• [Task to complete]:
Write out all the data verbatim. Skip images.

(Excerpts from a dataset)
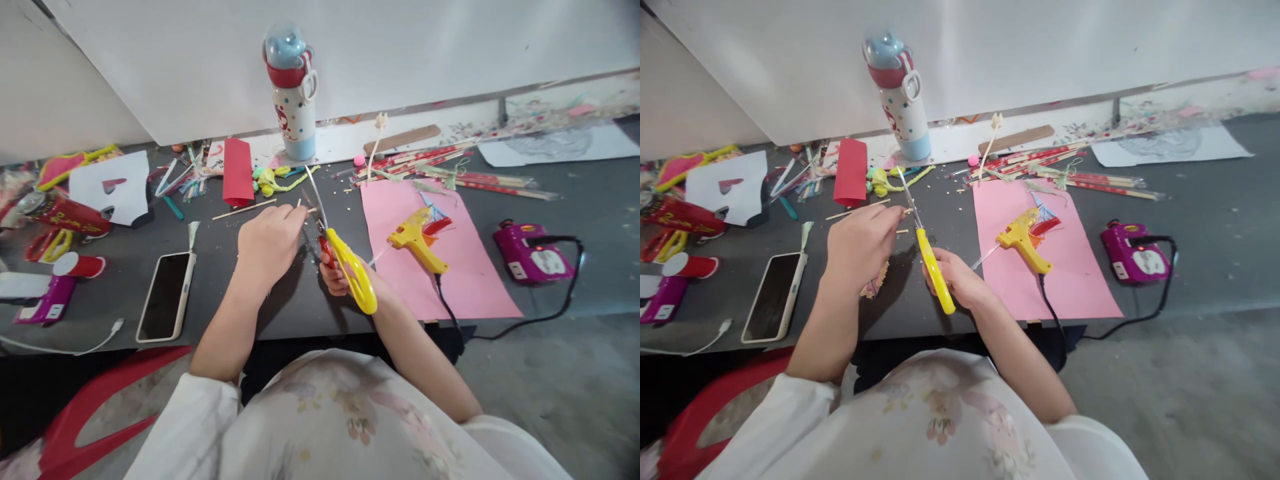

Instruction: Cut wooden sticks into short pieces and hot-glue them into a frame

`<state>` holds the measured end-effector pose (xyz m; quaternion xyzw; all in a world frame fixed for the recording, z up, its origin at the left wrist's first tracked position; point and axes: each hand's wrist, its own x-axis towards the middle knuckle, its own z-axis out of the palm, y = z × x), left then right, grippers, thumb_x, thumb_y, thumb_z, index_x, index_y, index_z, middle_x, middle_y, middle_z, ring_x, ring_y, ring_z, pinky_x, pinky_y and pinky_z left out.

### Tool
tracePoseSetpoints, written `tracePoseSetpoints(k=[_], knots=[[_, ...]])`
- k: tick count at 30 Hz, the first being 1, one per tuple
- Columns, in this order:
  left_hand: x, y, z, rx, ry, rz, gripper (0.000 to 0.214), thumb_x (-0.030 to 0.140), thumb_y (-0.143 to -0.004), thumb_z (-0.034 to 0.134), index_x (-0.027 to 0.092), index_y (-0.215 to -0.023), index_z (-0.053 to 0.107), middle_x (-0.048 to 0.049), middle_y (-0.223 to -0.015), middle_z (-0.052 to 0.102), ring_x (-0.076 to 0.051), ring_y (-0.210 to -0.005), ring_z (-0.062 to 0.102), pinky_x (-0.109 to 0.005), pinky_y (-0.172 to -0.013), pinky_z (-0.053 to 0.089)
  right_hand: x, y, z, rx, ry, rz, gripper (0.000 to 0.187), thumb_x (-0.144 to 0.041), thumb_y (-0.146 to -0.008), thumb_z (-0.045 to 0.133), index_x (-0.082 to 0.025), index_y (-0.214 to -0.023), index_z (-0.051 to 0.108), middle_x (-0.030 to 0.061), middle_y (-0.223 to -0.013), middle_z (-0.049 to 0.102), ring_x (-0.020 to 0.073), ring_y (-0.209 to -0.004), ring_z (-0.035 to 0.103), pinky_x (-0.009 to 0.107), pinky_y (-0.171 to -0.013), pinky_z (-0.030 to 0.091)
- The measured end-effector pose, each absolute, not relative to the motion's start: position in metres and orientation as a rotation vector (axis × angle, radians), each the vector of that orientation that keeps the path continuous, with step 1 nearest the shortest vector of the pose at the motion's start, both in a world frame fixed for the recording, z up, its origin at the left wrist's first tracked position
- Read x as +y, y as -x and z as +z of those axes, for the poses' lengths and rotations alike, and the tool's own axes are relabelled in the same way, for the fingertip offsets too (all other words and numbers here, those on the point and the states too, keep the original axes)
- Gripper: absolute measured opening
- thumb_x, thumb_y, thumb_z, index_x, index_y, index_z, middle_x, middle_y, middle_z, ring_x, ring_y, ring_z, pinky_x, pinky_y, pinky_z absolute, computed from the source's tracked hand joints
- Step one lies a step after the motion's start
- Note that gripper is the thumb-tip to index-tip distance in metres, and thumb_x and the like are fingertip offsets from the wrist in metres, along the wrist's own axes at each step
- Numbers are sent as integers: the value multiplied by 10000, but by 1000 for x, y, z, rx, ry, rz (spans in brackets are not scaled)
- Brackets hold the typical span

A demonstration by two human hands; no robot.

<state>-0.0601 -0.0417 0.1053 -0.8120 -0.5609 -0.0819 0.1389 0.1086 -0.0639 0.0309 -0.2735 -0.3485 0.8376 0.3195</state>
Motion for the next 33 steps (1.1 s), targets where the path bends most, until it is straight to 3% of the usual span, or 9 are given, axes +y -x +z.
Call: tracePoseSetpoints(k=[17, 28, 33], knots=[[-46, 57, 103, -1573, 2325, -239, 282, 211, -935, 375, 236, -1068, 622, -55, -845, 651, -213, -826, 587, -333, -570, 342, -63, -109, 25, -718, 601, 2341, 494, -462, -596, 748, -219, -823, 383, -125, -549, 345, 10, -402, 232, 164, -398, 138], [-41, 60, 89, -1610, 2303, -437, 344, 355, -975, 340, 239, -908, 657, -40, -754, 639, -176, -762, 589, -301, -566, 283, -62, -104, 33, -721, 780, 2284, 334, -353, -593, 651, -220, -751, 389, -118, -505, 296, 19, -387, 211, 169, -384, 91], [-35, 61, 78, -1643, 2322, -572, 370, 386, -973, 344, 255, -898, 682, -30, -767, 666, -160, -763, 603, -292, -585, 307, -61, -106, 35, -698, 781, 2303, 356, -376, -597, 642, -227, -702, 336, -110, -516, 260, 20, -396, 160, 192, -389, 49]])
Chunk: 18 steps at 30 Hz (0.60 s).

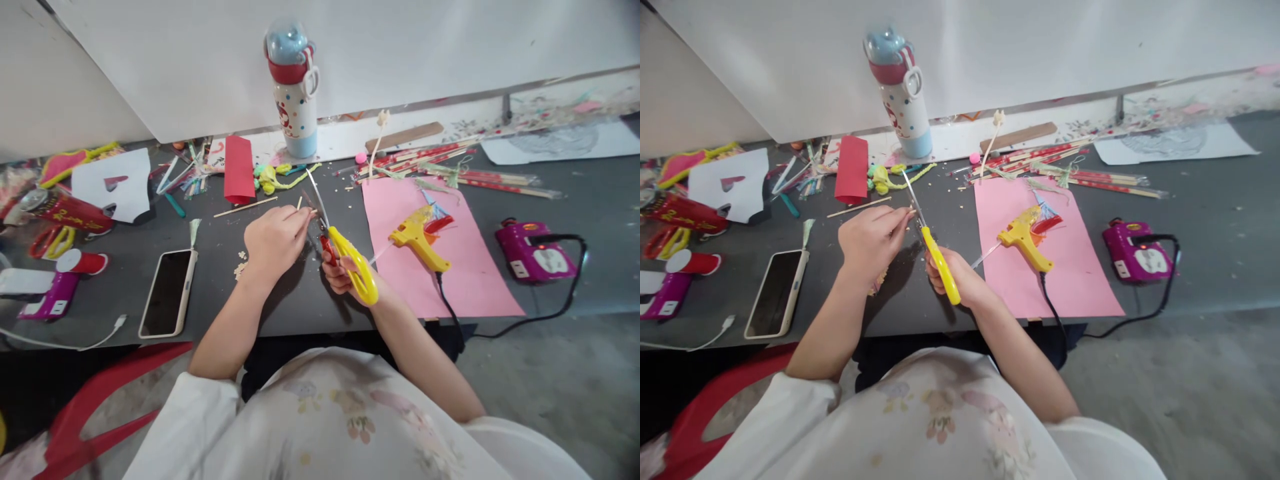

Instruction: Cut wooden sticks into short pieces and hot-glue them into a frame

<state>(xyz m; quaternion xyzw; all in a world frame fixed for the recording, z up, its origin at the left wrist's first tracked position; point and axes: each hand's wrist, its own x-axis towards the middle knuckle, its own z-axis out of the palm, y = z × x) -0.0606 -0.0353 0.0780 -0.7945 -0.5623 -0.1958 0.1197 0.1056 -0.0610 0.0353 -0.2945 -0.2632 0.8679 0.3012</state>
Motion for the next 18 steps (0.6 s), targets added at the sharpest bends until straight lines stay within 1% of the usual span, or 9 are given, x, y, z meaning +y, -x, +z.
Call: tracePoseSetpoints(k=[4, 10, 14, 18], knots=[[-30, 60, 71, -1656, 2321, -660, 381, 400, -970, 347, 262, -912, 697, -33, -771, 676, -156, -756, 608, -283, -588, 323, -59, -106, 32, -682, 760, 2330, 369, -376, -608, 635, -232, -723, 315, -116, -522, 228, 18, -400, 116, 198, -396, 27], [-25, 61, 66, -1643, 2323, -654, 409, 417, -971, 329, 271, -874, 698, -29, -739, 660, -150, -745, 605, -281, -589, 332, -56, -108, 32, -657, 720, 2394, 479, -455, -573, 702, -235, -747, 313, -128, -525, 226, 18, -414, 86, 206, -401, 12], [-21, 64, 61, -1622, 2317, -688, 394, 414, -967, 345, 268, -874, 699, -25, -727, 656, -145, -741, 605, -278, -581, 322, -54, -109, 32, -640, 717, 2421, 469, -445, -581, 699, -237, -752, 315, -127, -522, 226, 22, -413, 89, 204, -402, 12], [-19, 65, 56, -1656, 2337, -734, 380, 422, -960, 363, 264, -896, 703, -34, -758, 671, -145, -764, 610, -266, -615, 357, -53, -109, 32, -631, 705, 2433, 458, -431, -581, 699, -233, -756, 324, -130, -519, 229, 19, -414, 86, 193, -397, 24]])
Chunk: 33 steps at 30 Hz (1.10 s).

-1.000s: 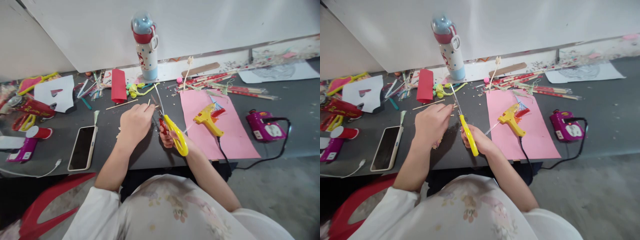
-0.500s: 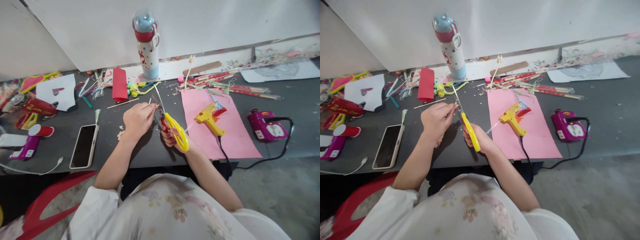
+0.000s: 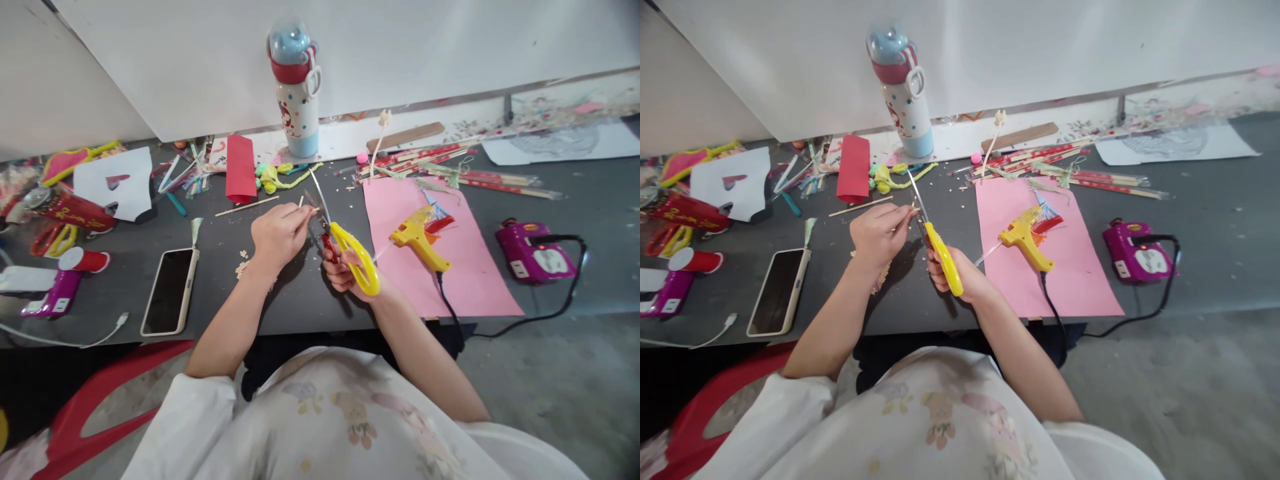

• [Task result]:
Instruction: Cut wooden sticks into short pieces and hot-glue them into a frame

`<state>` holds the measured end-effector pose (xyz m; quaternion xyzw; all in a world frame fixed for the recording, z up, its origin at the left wrist's first tracked position; point and axes: each hand's wrist, its own x-axis towards the middle knuckle, its own z-axis out of the palm, y = z × x), left then right, grippers, thumb_x, thumb_y, thumb_z, index_x, index_y, index_z, middle_x, middle_y, middle_z, ring_x, ring_y, ring_z, pinky_x, pinky_y and pinky_z left out.

### Tool
tracePoseSetpoints, written `tracePoseSetpoints(k=[_], knots=[[_, ...]])`
- k: tick count at 30 Hz, the first being 1, one per tuple
- Columns, in this order:
  left_hand: x, y, z, rx, ry, rz, gripper (0.000 to 0.214), thumb_x (-0.030 to 0.140), thumb_y (-0.143 to -0.004), thumb_z (-0.034 to 0.134), index_x (-0.027 to 0.092), index_y (-0.215 to -0.023), index_z (-0.053 to 0.107), middle_x (-0.048 to 0.049), middle_y (-0.223 to -0.015), middle_z (-0.052 to 0.102), ring_x (-0.076 to 0.051), ring_y (-0.210 to -0.005), ring_z (-0.062 to 0.102), pinky_x (-0.109 to 0.005), pinky_y (-0.172 to -0.013), pinky_z (-0.053 to 0.089)
  right_hand: x, y, z, rx, ry, rz, gripper (0.000 to 0.187), thumb_x (-0.144 to 0.041), thumb_y (-0.146 to -0.008), thumb_z (-0.045 to 0.133), index_x (-0.082 to 0.025), index_y (-0.214 to -0.023), index_z (-0.051 to 0.108), middle_x (-0.030 to 0.061), middle_y (-0.223 to -0.013), middle_z (-0.049 to 0.102), ring_x (-0.020 to 0.073), ring_y (-0.209 to -0.004), ring_z (-0.035 to 0.103), pinky_x (-0.009 to 0.107), pinky_y (-0.171 to -0.013), pinky_z (-0.030 to 0.091)
- The measured end-effector pose, each absolute, not relative to the motion's start: position in metres and orientation as a rotation vector (axis × angle, radians), each the vector of that orientation that keeps the path continuous, with step 1 nearest the shortest vector of the pose at the motion's start, both in a world frame fixed for the recording, z up, its origin at the left wrist's first tracked position
- Read x as +y, y as -x and z as +z of those axes, for the poses' lengths and rotations alike, and the tool's own axes are relabelled in the same way, for the fingertip offsets too (all other words and numbers here, those on the point and the states too, keep the original axes)
- Gripper: absolute measured opening
- thumb_x, thumb_y, thumb_z, index_x, index_y, index_z, middle_x, middle_y, middle_z, ring_x, ring_y, ring_z, pinky_x, pinky_y, pinky_z absolute, computed from the source's tracked hand joints
- Step one lies a step after the motion's start
- Note that gripper is the thumb-tip to index-tip distance in metres, and thumb_x and the like are fingertip offsets from the wrist in metres, along the wrist's own axes at each step
- Numbers are sent as integers: the value multiplied by 10000, but by 1000 for x, y, z, rx, ry, rz (spans in brackets are not scaled)
- Brackets hold the typical span

A demonstration by two human hands; no robot.

<state>-0.0601 -0.0417 0.1053 -0.8120 -0.5609 -0.0819 0.1389 0.1086 -0.0639 0.0309 -0.2735 -0.3485 0.8376 0.3195</state>
Motion for the next 33 steps (1.1 s), targets where the path bends most, until it is straight to 3% of the usual span, or 9 are given, axes +y -x +z.
Call: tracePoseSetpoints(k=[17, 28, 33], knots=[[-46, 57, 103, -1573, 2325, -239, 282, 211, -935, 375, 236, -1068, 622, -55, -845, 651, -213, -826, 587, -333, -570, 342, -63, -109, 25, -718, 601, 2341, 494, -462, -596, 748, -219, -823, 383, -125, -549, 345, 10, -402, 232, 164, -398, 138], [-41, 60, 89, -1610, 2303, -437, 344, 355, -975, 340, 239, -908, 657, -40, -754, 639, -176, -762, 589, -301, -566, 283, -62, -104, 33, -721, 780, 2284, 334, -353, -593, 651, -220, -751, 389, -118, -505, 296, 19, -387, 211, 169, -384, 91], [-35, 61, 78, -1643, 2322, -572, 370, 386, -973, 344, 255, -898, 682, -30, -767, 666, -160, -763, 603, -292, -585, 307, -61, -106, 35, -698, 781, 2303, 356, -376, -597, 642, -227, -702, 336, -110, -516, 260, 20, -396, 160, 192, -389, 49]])
Chunk: 18 steps at 30 Hz (0.60 s).


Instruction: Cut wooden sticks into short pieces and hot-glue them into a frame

<state>(xyz m; quaternion xyzw; all in a world frame fixed for the recording, z up, its origin at the left wrist's first tracked position; point and axes: each hand's wrist, its own x-axis towards the middle knuckle, its own z-axis out of the palm, y = z × x) -0.0606 -0.0353 0.0780 -0.7945 -0.5623 -0.1958 0.1197 0.1056 -0.0610 0.0353 -0.2945 -0.2632 0.8679 0.3012</state>
Motion for the next 18 steps (0.6 s), targets added at the sharpest bends until straight lines stay within 1% of the usual span, or 9 are given, x, y, z meaning +y, -x, +z.
Call: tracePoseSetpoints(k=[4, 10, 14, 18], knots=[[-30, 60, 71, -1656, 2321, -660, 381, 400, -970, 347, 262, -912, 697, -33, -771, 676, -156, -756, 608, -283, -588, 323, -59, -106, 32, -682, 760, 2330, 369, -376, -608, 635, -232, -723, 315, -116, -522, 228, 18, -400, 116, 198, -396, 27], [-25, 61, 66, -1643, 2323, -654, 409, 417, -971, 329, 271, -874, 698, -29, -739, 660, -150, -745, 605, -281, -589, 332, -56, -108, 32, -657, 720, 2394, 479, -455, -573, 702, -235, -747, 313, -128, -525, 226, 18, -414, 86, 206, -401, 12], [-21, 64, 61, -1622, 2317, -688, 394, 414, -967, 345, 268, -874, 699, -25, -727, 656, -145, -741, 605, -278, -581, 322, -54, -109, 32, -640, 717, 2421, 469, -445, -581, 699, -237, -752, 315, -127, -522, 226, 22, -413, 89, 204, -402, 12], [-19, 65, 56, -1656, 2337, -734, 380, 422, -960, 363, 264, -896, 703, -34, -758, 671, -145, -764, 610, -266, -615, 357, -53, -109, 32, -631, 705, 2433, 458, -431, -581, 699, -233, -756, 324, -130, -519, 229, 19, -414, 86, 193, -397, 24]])
Chunk: 33 steps at 30 Hz (1.10 s).

-1.000s: 
-0.500s: 
+0.000s: 

There is no more to the output.